_GIVEN DATA:_
BEGIN

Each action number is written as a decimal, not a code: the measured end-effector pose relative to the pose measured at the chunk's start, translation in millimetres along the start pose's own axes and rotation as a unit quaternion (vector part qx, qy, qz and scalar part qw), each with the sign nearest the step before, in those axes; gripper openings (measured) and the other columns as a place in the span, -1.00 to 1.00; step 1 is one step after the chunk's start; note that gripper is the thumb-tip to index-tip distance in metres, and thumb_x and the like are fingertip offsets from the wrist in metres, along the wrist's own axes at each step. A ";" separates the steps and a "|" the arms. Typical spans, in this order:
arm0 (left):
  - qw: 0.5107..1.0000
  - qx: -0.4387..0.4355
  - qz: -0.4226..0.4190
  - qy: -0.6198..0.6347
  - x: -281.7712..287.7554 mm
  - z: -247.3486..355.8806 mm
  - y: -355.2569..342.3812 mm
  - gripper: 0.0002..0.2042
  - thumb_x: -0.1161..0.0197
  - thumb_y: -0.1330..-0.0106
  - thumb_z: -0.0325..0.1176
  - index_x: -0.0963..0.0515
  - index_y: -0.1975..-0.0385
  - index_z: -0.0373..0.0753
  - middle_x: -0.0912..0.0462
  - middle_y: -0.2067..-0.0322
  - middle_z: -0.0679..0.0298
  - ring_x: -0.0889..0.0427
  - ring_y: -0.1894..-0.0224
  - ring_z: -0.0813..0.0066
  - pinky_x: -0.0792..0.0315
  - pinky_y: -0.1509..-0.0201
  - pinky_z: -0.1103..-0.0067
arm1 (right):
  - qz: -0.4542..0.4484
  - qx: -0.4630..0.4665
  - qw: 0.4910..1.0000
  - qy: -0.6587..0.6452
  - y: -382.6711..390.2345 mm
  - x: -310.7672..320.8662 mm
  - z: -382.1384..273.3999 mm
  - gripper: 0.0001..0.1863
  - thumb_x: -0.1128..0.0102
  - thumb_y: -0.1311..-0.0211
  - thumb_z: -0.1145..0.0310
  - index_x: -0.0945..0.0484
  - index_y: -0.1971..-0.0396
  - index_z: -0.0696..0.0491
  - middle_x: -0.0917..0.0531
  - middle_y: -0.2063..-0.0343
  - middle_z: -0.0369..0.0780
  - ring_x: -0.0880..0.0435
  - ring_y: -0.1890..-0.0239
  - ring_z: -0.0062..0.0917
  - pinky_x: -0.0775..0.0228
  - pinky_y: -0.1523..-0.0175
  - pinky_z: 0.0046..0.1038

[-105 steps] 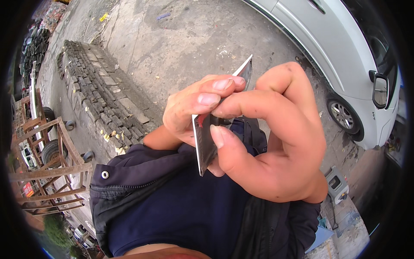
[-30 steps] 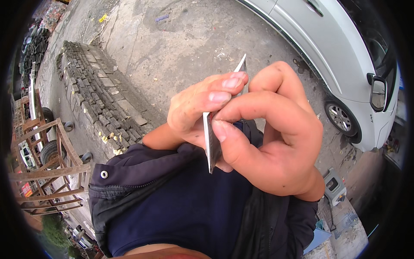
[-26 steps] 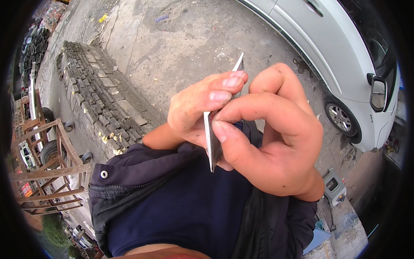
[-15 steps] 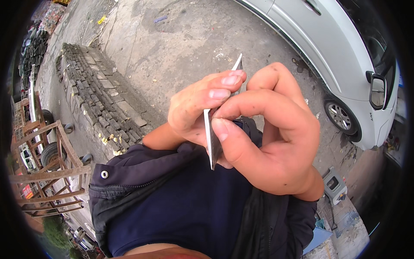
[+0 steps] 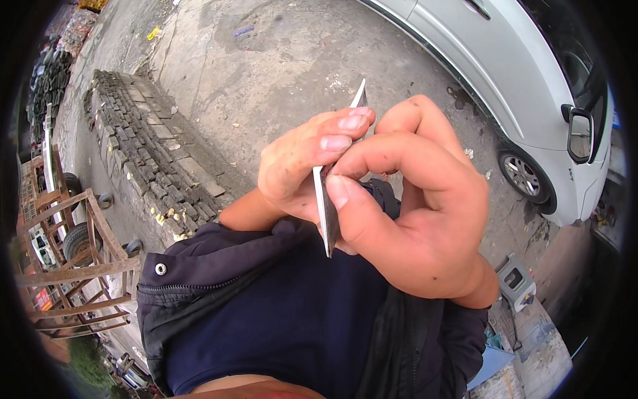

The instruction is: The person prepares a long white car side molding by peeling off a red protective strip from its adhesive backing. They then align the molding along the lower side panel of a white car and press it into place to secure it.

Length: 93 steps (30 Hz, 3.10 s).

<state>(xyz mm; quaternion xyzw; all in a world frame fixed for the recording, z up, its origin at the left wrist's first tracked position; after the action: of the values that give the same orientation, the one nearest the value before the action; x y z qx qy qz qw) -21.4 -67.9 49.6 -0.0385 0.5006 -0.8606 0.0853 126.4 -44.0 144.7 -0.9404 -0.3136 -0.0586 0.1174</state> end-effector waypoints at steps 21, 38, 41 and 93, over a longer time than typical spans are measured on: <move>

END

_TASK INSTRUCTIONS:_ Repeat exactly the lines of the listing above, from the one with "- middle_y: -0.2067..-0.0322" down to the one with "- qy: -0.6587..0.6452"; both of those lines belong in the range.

_TASK RESPONSE:_
  - middle_y: -0.2067..-0.0322
  - middle_z: -0.0679..0.0298
  - ring_x: -0.0889..0.0427
  - ring_y: -0.1894..-0.0224
  - ring_z: -0.0813..0.0066
  - pinky_x: -0.0792..0.0315
  - pinky_y: -0.1509..-0.0201
  - pinky_z: -0.1103..-0.0067
arm1 (right):
  - qz: -0.4542..0.4484
  - qx: -0.4630..0.4665
  - qw: 0.4910..1.0000
  - qy: -0.6587..0.6452

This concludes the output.